(MATERIALS PROVIDED Opens)

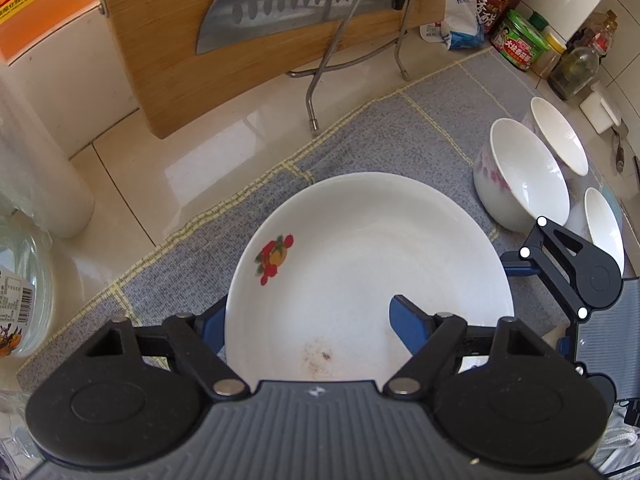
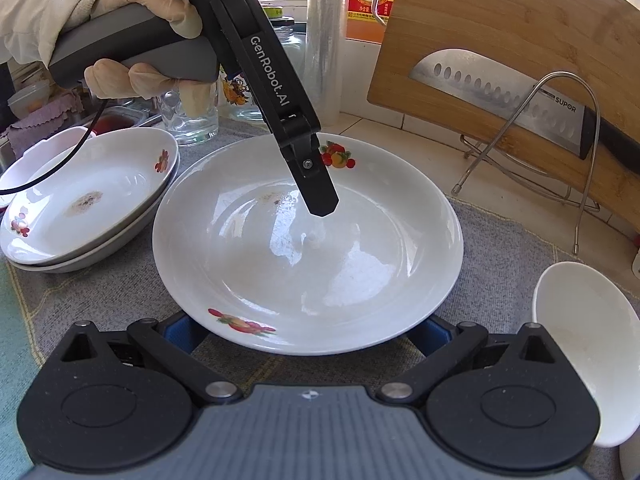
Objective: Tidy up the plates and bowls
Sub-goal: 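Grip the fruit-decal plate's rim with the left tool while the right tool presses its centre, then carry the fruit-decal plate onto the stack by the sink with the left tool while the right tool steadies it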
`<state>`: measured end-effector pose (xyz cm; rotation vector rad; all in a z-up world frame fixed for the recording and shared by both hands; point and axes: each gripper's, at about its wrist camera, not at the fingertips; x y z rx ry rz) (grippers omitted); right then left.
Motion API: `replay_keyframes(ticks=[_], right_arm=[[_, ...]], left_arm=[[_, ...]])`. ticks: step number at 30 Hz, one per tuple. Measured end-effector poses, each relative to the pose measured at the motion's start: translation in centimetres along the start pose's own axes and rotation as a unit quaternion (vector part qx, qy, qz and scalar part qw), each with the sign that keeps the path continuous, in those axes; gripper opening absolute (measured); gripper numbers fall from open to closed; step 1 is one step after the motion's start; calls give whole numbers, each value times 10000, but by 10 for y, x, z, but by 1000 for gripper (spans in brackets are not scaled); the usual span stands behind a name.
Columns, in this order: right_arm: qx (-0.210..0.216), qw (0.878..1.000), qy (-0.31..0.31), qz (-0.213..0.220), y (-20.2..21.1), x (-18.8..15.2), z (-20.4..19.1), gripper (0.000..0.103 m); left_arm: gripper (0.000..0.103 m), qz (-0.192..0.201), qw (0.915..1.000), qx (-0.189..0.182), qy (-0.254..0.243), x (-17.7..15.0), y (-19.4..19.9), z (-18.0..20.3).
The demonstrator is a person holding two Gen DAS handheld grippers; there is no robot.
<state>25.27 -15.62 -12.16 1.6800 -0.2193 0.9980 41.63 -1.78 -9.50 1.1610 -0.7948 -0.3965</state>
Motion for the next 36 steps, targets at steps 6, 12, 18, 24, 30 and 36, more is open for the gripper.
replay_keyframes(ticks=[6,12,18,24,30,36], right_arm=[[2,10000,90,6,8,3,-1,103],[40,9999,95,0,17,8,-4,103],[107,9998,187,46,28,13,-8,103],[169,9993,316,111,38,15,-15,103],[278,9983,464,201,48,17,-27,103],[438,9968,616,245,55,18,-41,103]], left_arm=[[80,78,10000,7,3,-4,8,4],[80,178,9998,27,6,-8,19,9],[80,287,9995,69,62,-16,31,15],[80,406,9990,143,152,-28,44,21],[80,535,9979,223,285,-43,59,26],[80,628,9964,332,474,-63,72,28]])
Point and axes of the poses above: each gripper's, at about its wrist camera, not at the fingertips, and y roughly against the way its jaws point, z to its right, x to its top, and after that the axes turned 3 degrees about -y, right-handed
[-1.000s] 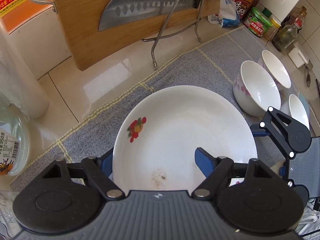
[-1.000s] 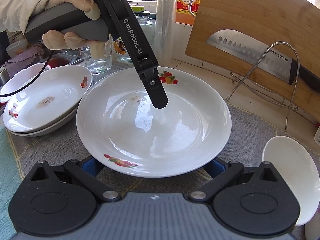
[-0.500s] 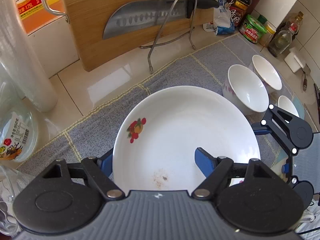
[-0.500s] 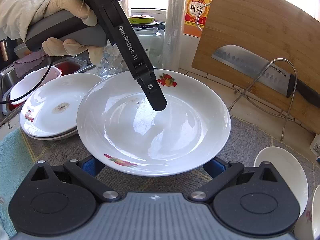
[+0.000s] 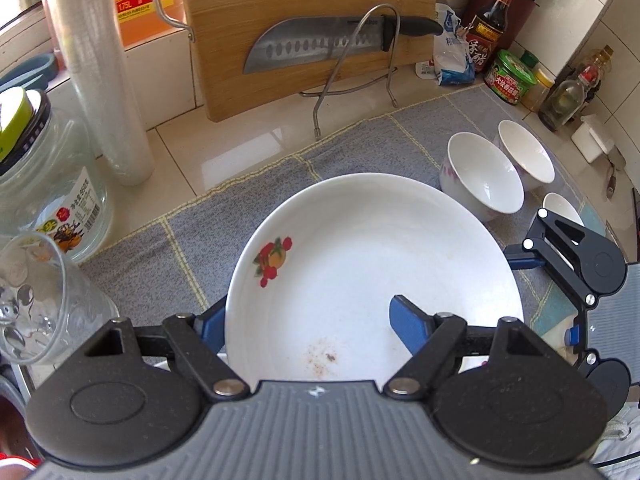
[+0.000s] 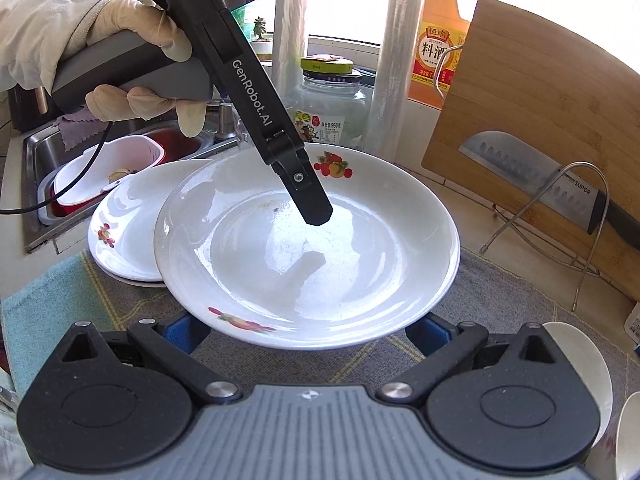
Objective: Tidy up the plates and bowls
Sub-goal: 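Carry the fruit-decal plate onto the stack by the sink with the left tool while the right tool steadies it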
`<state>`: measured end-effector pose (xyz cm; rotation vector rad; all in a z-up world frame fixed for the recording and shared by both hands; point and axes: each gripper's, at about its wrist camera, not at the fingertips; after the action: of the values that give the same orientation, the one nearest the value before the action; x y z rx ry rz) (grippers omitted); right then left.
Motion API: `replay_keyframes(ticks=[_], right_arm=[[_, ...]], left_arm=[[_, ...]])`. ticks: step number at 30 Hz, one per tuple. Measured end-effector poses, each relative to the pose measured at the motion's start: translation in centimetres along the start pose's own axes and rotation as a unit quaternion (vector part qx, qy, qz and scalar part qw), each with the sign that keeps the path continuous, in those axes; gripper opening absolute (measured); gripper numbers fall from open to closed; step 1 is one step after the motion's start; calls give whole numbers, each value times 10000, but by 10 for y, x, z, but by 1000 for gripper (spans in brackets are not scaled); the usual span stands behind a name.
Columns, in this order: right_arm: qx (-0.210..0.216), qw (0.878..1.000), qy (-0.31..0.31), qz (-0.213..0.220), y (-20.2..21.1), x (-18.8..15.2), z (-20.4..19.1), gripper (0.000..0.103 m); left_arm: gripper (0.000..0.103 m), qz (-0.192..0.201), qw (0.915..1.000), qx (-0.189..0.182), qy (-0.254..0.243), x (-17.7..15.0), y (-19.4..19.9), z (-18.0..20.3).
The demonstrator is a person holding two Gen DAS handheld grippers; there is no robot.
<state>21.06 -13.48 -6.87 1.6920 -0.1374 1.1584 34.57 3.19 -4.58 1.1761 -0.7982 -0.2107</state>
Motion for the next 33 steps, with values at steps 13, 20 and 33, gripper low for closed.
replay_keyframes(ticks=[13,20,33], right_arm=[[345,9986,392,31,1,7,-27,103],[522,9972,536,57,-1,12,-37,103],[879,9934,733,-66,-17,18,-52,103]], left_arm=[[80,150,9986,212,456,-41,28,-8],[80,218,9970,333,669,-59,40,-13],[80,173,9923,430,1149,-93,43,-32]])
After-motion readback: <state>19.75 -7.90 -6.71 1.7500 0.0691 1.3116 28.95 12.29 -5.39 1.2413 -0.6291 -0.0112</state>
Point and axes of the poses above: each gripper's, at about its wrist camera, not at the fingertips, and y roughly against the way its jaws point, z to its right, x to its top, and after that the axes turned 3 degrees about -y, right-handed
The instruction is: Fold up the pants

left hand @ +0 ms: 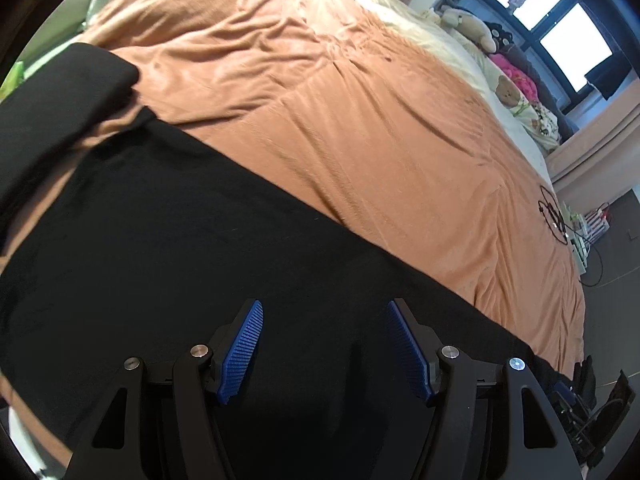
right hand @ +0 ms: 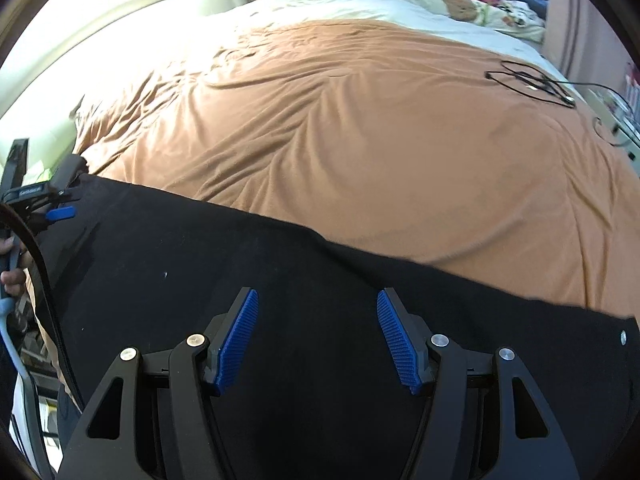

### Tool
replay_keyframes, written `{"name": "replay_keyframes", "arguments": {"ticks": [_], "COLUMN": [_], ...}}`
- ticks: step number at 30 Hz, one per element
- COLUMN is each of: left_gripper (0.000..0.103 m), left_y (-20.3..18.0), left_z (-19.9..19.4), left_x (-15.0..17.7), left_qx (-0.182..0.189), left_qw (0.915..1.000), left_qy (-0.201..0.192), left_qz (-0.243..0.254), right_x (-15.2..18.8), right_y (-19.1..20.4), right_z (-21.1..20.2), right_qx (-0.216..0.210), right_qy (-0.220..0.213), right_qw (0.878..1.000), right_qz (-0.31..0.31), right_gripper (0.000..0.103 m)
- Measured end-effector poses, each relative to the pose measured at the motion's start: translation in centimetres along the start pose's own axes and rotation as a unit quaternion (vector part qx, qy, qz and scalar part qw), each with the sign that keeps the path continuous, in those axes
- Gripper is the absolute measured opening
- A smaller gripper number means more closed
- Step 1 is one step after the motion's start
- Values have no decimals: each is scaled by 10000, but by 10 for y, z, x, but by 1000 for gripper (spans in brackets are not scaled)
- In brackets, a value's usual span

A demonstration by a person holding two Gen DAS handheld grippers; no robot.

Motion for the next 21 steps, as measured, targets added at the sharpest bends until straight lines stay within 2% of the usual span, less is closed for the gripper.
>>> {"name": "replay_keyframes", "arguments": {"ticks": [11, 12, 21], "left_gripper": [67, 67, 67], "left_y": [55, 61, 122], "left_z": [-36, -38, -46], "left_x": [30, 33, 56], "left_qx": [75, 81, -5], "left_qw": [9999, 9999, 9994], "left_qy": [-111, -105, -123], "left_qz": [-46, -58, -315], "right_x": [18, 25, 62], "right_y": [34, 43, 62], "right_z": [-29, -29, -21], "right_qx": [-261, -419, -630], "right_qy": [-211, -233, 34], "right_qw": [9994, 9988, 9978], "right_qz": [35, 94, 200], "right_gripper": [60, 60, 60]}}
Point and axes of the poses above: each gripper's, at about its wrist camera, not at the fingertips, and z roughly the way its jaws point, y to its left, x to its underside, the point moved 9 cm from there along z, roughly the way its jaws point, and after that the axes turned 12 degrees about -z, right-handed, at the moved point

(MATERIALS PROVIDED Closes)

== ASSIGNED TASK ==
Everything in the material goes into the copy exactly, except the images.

== SOLUTION TO THE EXERCISE ==
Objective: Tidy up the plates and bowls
Sub-goal: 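Grip the fruit-decal plate's rim with the left tool while the right tool presses its centre, then carry the fruit-decal plate onto the stack by the sink with the left tool while the right tool steadies it
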`<state>`: measured end-effector pose (xyz cm; rotation vector rad; all in a z-up world frame fixed for the recording and shared by both hands; point and axes: each gripper's, at about its wrist camera, not at the fingertips; x y z rx ry rz) (grippers omitted); right then left.
Motion API: `replay_keyframes(ticks=[_], right_arm=[[_, ...]], left_arm=[[_, ...]])`. ticks: step number at 30 Hz, one per tuple. Measured end-effector poses, each relative to the pose measured at the motion's start: translation in centimetres along the start pose's own axes and rotation as a unit quaternion (vector part qx, qy, qz and scalar part qw), each with the sign that keeps the path continuous, in those axes; gripper opening absolute (measured); gripper numbers fall from open to closed; step 1 is one step after the motion's start; calls give whole numbers, each value times 10000, but by 10 for y, x, z, but by 1000 for gripper (spans in brackets are not scaled); the usual span stands behind a name.
Columns, in this order: right_arm: qx (-0.210..0.216), qw (0.878..1.000), qy (-0.31..0.31), qz (-0.213..0.220), y (-20.2..21.1), x (-18.8..15.2), z (-20.4..19.1), gripper (0.000..0.103 m); left_arm: gripper (0.000..0.103 m), qz (-0.192..0.201), qw (0.915..1.000), qx (-0.189..0.182), qy (-0.254..0.243), x (-17.7..15.0), y (-19.4..19.9), z (-18.0..20.3).
The demonstrator is a person holding two Gen DAS handheld grippers; there is no robot.
<state>25.27 -15.62 -12.16 1.6800 -0.2193 0.9980 41.63 -1.78 -9.50 1.1610 -0.7948 -0.3965</state>
Motion for the next 36 steps, targets at steps 6, 12, 18, 24, 30 and 36, more is open for the gripper.
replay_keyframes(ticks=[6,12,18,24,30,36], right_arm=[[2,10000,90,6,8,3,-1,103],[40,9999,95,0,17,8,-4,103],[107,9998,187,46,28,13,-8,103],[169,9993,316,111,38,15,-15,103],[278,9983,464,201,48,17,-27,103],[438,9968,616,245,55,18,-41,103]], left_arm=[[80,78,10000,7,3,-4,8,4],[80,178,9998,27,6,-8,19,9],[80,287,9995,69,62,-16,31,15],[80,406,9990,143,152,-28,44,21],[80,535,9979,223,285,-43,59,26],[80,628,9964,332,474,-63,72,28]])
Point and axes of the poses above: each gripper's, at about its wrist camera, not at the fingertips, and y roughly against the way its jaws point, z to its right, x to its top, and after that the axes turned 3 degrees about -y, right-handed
[-1.000s] 
[-1.000s] 
[-0.500s] 
[-0.500s] 
[+0.000s] 
[+0.000s] 
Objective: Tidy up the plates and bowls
Sub-goal: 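Carry the fruit-decal plate onto the stack by the sink with the left tool while the right tool steadies it
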`<state>`: measured end-effector pose (xyz cm; rotation vector rad; all in a z-up world frame fixed for the recording and shared by both hands; point and axes: each gripper's, at about its wrist camera, not at the fingertips; after the action: of the values that give the same orientation, the one nearest the value before the action; x y z rx ry rz) (grippers omitted); right then left.
Motion API: `replay_keyframes(ticks=[_], right_arm=[[_, ...]], left_arm=[[_, ...]])`. ticks: step number at 30 Hz, one per tuple. Measured end-effector poses, each relative to the pose measured at the motion's start: translation in centimetres along the start pose's own axes and rotation as a unit quaternion (vector part qx, qy, qz and scalar part qw), each with the sign that keeps the path continuous, in those axes; gripper opening absolute (measured); gripper numbers fall from open to closed; step 1 is one step after the motion's start; calls give whole numbers, each value times 10000, but by 10 for y, x, z, but by 1000 for gripper (spans in brackets are not scaled); the usual span stands behind a name.
Columns, in this order: right_arm: qx (-0.210..0.216), qw (0.878..1.000), qy (-0.31..0.31), qz (-0.213..0.220), y (-20.2..21.1), x (-18.8..15.2), z (-20.4..19.1), gripper (0.000..0.103 m); left_arm: gripper (0.000..0.103 m), qz (-0.192..0.201), qw (0.915..1.000), qx (-0.189..0.182), qy (-0.254..0.243), x (-17.7..15.0), y (-19.4..19.9), z (-18.0..20.3).
The demonstrator is a person holding two Gen DAS handheld grippers; there is no robot.
<state>21.06 -13.48 -6.87 1.6920 -0.1374 1.1584 34.57 3.19 -4.58 1.1761 -0.7982 -0.2107</state>
Motion for the next 33 steps, with values at steps 13, 20 and 33, gripper low for closed.
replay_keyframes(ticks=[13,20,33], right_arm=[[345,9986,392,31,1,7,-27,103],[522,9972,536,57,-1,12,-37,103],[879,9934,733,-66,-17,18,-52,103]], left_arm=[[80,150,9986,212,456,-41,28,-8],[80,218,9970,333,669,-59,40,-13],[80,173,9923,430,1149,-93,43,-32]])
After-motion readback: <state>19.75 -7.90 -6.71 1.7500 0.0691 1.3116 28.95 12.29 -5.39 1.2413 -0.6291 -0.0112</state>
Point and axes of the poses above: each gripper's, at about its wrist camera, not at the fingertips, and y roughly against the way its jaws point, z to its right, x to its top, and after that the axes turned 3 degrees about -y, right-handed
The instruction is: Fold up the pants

left hand @ +0 ms: 
right hand @ +0 ms: 

### Tool
replay_keyframes, written `{"name": "replay_keyframes", "arguments": {"ticks": [_], "COLUMN": [_], ...}}`
- ticks: step number at 30 Hz, one per element
- COLUMN is each of: left_gripper (0.000..0.103 m), left_y (-20.3..18.0), left_z (-19.9..19.4), left_x (-15.0..17.7), left_qx (-0.182..0.189), left_qw (0.915..1.000), left_qy (-0.201..0.192), left_qz (-0.243..0.254), right_x (-15.2..18.8), right_y (-19.1..20.4), right_z (-21.1..20.2), right_qx (-0.216..0.210), right_qy (-0.220..0.213), right_qw (0.878..1.000), right_qz (-0.31..0.31), right_gripper (0.000..0.103 m)
- Measured end-effector poses, each relative to the pose measured at the motion's start: translation in centimetres along the start pose's own axes and rotation as a unit quaternion (vector part qx, qy, qz and scalar part qw), each with the sign that keeps the path continuous, in those axes
- Gripper is the absolute measured opening
- A smaller gripper number means more closed
- Step 1 is one step after the motion's start
- Values have no decimals: each is scaled by 10000, but by 10 for y, z, x, but by 1000 for gripper (spans in brackets are not scaled)
- In brackets, a value's usual span

A demonstration by a person holding two Gen DAS handheld grippers; no robot.

Motion for the next 21 steps, as measured, targets added at the sharpest bends until straight lines stay within 2% of the usual span, less is closed for the gripper.
>>> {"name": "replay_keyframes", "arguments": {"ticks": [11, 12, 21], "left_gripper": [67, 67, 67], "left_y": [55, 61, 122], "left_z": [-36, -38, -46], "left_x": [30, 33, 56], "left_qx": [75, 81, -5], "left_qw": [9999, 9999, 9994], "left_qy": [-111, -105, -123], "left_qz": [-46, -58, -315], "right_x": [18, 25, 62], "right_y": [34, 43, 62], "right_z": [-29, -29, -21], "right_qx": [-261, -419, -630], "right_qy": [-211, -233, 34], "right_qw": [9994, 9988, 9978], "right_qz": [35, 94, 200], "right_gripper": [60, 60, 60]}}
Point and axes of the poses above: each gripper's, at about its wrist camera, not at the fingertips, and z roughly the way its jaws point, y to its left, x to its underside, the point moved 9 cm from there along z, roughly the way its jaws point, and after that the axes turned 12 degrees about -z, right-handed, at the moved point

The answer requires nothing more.